* BRIEF
From the first line to the last, write out the data below exactly.

* COLLECTED MATERIAL
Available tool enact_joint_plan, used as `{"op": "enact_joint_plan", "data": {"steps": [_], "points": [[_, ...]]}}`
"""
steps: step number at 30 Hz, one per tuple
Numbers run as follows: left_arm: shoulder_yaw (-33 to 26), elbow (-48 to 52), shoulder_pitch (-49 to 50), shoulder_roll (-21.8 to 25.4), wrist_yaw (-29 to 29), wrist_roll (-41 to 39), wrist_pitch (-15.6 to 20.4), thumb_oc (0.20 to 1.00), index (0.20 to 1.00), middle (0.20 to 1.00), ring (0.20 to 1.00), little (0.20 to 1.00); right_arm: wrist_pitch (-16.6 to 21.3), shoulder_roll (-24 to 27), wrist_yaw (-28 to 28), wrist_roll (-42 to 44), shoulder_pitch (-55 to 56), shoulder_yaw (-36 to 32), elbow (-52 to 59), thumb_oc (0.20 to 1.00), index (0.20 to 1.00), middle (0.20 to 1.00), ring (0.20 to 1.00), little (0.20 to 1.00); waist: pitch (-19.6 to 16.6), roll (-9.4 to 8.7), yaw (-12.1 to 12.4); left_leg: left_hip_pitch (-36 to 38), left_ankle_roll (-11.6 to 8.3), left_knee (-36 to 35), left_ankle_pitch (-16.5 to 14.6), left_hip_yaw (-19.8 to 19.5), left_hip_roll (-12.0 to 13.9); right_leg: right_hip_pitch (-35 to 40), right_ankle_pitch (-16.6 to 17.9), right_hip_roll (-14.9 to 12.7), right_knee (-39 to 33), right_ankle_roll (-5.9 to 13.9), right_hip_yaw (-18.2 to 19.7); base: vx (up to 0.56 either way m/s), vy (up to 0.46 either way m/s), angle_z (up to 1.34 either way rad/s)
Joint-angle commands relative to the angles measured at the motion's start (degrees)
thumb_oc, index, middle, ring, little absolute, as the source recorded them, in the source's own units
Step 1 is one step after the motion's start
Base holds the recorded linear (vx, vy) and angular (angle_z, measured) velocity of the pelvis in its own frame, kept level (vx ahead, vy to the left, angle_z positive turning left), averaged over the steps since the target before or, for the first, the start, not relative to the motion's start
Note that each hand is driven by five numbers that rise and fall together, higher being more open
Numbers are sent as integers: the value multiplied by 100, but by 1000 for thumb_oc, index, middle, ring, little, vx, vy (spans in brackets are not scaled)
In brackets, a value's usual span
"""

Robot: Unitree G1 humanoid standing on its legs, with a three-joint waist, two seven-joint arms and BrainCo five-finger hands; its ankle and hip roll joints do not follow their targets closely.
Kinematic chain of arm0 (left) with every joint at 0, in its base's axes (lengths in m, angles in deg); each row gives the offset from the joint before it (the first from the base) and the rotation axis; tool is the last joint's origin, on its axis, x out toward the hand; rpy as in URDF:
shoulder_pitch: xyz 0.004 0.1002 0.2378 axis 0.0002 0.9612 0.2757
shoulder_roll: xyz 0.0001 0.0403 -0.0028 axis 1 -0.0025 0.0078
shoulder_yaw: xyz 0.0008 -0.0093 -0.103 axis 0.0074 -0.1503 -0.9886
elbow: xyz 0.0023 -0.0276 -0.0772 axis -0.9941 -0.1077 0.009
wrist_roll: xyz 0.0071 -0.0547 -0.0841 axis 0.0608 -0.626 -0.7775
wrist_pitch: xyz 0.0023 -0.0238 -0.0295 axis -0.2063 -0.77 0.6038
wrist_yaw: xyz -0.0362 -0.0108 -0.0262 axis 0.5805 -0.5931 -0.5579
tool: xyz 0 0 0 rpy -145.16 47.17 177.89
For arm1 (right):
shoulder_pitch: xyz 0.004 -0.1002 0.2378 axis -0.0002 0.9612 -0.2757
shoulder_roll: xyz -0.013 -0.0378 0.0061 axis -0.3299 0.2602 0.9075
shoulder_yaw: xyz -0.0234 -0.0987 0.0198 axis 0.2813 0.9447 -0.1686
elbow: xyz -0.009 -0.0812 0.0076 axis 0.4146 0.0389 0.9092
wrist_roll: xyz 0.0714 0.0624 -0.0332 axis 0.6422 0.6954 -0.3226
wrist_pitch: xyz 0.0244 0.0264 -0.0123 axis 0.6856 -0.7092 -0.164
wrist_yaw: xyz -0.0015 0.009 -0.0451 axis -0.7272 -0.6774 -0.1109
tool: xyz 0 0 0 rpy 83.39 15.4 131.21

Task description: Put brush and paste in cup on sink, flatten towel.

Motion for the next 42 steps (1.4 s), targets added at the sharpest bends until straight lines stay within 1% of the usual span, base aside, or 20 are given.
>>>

* RESULT BELOW
Available tool enact_joint_plan, used as `{"op": "enact_joint_plan", "data": {"steps": [_], "points": [[_, ...]]}}`
"""
steps: step number at 30 Hz, one per tuple
Numbers run as follows: left_arm: shoulder_yaw (-33 to 26), elbow (-48 to 52), shoulder_pitch (-49 to 50), shoulder_roll (-21.8 to 25.4), wrist_yaw (-29 to 29), wrist_roll (-41 to 39), wrist_pitch (-15.6 to 20.4), thumb_oc (0.20 to 1.00), index (0.20 to 1.00), middle (0.20 to 1.00), ring (0.20 to 1.00), little (0.20 to 1.00); right_arm: wrist_pitch (-16.6 to 21.3), shoulder_roll (-24 to 27), wrist_yaw (-28 to 28), wrist_roll (-42 to 44), shoulder_pitch (-55 to 56), shoulder_yaw (-36 to 32), elbow (-52 to 59), thumb_oc (0.20 to 1.00), index (0.20 to 1.00), middle (0.20 to 1.00), ring (0.20 to 1.00), little (0.20 to 1.00); waist: pitch (-19.6 to 16.6), roll (-9.4 to 8.7), yaw (-12.1 to 12.4); left_leg: left_hip_pitch (-36 to 38), left_ankle_roll (-11.6 to 8.3), left_knee (-36 to 35), left_ankle_pitch (-16.5 to 14.6), left_hip_yaw (-19.8 to 19.5), left_hip_roll (-12.0 to 13.9); right_leg: right_hip_pitch (-35 to 40), right_ankle_pitch (-16.6 to 17.9), right_hip_roll (-14.9 to 12.7), right_knee (-39 to 33), right_ankle_roll (-5.9 to 13.9), right_hip_yaw (-18.2 to 19.7); base: vx (up to 0.56 either way m/s), vy (up to 0.46 either way m/s), angle_z (up to 1.34 either way rad/s)
Joint-angle commands relative to the angles measured at the motion's start (degrees)
thumb_oc, index, middle, ring, little absolute, as the source recorded them, in the source's own units
Step 1 is one step after the motion's start
Base holds the recorded linear (vx, vy) and angular (angle_z, measured) velocity of the pelvis in its own frame, kept level (vx ahead, vy to the left, angle_z positive turning left), averaged over the steps since the target before or, for the first, the start, not relative to the motion's start
Note that each hand is driven by five numbers that rise and fall together, higher being more open
Numbers are sent as integers: the value multiplied by 100, but by 1000 for thumb_oc, index, middle, ring, little, vx, vy (spans in brackets are not scaled)
In brackets, a value's usual span
"""

Robot: Unitree G1 humanoid standing on its legs, with a three-joint waist, two seven-joint arms and BrainCo five-finger hands; its ankle and hip roll joints do not follow their targets closely.
Kinematic chain of arm0 (left) with every joint at 0, in its base's axes (lengths in m, angles in deg); each row gives the offset from the joint before it (the first from the base) and the rotation axis; tool is the last joint's origin, on its axis, x out toward the hand; rpy as in URDF:
shoulder_pitch: xyz 0.004 0.1002 0.2378 axis 0.0002 0.9612 0.2757
shoulder_roll: xyz 0.0001 0.0403 -0.0028 axis 1 -0.0025 0.0078
shoulder_yaw: xyz 0.0008 -0.0093 -0.103 axis 0.0074 -0.1503 -0.9886
elbow: xyz 0.0023 -0.0276 -0.0772 axis -0.9941 -0.1077 0.009
wrist_roll: xyz 0.0071 -0.0547 -0.0841 axis 0.0608 -0.626 -0.7775
wrist_pitch: xyz 0.0023 -0.0238 -0.0295 axis -0.2063 -0.77 0.6038
wrist_yaw: xyz -0.0362 -0.0108 -0.0262 axis 0.5805 -0.5931 -0.5579
tool: xyz 0 0 0 rpy -145.16 47.17 177.89
For arm1 (right):
shoulder_pitch: xyz 0.004 -0.1002 0.2378 axis -0.0002 0.9612 -0.2757
shoulder_roll: xyz -0.013 -0.0378 0.0061 axis -0.3299 0.2602 0.9075
shoulder_yaw: xyz -0.0234 -0.0987 0.0198 axis 0.2813 0.9447 -0.1686
elbow: xyz -0.009 -0.0812 0.0076 axis 0.4146 0.0389 0.9092
wrist_roll: xyz 0.0714 0.0624 -0.0332 axis 0.6422 0.6954 -0.3226
wrist_pitch: xyz 0.0244 0.0264 -0.0123 axis 0.6856 -0.7092 -0.164
wrist_yaw: xyz -0.0015 0.009 -0.0451 axis -0.7272 -0.6774 -0.1109
tool: xyz 0 0 0 rpy 83.39 15.4 131.21

Task description: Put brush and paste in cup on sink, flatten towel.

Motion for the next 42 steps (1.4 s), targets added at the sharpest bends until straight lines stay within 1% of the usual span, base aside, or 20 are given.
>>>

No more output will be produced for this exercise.